The first modern 1000 mile mark was set in a two person match road stage race in 1987, when Eleanor Adams, [now Robinson] covered the distance in 16 days 22 hours 51 minutes., but it was an American, Suprabha Schecter who was to set the event on its way. She ran 14 days 20:18:24 at New York in 1989.
This mark was shattered by one of the most remarkable multi-day performances of alltime. In 1991 New Zealander Sandra Barwick covered 804.672km /500 miles in 6 days en route to 12 days 14:38:40 , behind her Canadian Antana Locs ran 13 days 23:18:32.
The best female road since then has been by Australian Catherine Dipal Cunningham with 13 days 20:18:40 last year.
In 1996 the first women 1000 mile track mark was established by Sandra Brown (GB) at Nanango, Australia with 14 days 10:27:21. At Nanango in March 1998 Eleanor Robinson GBR clocked 13d02:16:49 to set the current world track best..

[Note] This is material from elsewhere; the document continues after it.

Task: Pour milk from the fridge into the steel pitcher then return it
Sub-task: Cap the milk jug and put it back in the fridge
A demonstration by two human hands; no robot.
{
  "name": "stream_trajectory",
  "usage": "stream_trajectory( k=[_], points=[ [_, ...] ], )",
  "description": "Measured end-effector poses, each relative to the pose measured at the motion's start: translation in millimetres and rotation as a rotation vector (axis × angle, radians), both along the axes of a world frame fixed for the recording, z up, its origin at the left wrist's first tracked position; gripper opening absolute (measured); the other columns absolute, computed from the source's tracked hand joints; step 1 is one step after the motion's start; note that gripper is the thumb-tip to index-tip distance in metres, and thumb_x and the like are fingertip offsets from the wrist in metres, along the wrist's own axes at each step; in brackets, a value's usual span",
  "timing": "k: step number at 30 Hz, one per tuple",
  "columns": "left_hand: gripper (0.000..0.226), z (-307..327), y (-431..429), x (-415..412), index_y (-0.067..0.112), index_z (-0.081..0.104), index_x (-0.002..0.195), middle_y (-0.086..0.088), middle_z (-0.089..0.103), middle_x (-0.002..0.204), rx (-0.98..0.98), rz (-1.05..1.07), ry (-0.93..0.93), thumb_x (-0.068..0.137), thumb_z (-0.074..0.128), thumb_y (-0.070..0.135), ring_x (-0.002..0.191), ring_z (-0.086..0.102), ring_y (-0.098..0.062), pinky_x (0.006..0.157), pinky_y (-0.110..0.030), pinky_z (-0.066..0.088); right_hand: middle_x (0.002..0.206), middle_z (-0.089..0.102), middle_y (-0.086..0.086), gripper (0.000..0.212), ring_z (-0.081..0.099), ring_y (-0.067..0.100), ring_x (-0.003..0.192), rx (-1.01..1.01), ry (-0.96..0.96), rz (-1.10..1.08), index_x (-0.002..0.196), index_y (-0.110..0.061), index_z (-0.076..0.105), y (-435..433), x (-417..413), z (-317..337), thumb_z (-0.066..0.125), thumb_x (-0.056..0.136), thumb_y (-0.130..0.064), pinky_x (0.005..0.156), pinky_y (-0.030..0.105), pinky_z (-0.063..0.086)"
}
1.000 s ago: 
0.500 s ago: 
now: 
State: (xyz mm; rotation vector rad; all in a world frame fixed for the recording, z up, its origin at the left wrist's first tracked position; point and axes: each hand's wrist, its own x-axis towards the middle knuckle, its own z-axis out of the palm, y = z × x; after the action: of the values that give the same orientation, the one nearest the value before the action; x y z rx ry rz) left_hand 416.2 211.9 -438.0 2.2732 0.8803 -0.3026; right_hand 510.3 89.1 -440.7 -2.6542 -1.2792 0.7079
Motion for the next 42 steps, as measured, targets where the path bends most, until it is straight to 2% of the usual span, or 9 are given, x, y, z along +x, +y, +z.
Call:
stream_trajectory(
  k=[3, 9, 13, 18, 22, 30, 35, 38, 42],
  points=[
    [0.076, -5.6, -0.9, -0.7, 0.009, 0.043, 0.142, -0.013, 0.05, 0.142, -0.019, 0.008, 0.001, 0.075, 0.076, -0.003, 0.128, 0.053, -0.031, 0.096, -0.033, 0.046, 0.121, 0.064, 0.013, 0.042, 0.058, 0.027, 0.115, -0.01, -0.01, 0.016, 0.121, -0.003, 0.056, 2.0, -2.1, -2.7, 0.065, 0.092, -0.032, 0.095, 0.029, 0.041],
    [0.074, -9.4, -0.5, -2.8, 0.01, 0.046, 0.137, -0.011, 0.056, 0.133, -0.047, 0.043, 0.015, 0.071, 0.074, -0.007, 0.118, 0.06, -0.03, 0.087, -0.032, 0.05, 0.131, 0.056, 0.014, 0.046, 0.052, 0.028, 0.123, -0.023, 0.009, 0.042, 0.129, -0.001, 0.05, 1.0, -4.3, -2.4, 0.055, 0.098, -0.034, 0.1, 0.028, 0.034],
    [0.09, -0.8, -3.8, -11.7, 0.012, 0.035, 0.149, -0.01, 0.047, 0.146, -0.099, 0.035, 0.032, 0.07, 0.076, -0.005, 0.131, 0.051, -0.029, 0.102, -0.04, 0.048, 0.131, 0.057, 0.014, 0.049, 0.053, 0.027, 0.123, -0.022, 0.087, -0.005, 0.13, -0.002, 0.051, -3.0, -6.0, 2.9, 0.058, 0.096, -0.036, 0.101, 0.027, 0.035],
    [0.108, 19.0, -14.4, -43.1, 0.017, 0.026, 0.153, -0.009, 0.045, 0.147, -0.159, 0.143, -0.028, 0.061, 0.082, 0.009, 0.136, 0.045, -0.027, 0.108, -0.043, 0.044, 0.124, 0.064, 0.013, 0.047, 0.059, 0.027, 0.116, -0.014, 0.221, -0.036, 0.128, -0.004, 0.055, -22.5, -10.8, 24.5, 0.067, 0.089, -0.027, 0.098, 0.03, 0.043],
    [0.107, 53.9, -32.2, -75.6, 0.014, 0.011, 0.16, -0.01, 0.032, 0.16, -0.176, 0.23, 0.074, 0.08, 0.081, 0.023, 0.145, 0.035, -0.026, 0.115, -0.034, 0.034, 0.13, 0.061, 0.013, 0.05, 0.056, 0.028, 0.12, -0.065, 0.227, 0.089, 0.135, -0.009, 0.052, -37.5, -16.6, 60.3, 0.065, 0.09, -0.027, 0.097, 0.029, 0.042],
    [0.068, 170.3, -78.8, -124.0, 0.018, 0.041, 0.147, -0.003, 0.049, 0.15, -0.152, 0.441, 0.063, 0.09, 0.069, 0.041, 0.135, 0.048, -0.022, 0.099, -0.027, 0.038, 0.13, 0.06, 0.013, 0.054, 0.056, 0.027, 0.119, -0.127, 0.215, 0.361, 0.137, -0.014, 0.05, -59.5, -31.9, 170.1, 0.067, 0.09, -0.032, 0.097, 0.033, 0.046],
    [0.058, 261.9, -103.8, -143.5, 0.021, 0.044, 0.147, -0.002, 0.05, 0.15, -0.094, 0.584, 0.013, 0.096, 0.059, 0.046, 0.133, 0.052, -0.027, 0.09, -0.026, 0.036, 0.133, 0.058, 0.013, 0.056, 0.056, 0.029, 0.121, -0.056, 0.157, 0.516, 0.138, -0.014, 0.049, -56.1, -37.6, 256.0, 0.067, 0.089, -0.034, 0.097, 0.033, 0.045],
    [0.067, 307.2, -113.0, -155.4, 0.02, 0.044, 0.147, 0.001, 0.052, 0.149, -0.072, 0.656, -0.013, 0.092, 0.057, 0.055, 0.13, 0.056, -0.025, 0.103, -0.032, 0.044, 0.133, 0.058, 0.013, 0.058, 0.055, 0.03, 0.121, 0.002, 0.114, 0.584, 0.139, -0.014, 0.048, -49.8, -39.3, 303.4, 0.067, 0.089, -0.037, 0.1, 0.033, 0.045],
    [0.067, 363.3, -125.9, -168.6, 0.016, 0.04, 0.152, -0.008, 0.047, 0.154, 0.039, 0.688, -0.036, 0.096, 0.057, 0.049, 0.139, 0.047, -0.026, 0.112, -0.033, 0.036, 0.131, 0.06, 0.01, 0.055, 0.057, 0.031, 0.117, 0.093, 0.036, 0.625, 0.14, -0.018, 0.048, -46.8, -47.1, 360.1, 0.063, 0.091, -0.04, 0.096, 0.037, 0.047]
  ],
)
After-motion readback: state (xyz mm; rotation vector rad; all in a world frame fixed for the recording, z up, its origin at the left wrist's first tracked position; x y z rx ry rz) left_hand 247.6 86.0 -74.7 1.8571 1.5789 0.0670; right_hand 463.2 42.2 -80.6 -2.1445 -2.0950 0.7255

In the close to two hundred and fifty since George Guest’s 1000 mile performance in Birmingham, the event has come a long way. Surprisingly it still has a place in this modern metric world, even in such unlikely places as Odessa in the Ukraine and Baracaldo in Spain. Perhaps the attraction is that it is of such duration that to many people covering that sort of distance on foot is unimaginable. As Dave Cooper has said of the 24 hours - `If it wasn’t hard we wouldn’t do it, we would go and find something harder’ The 1000 miler is definitely `something harder!’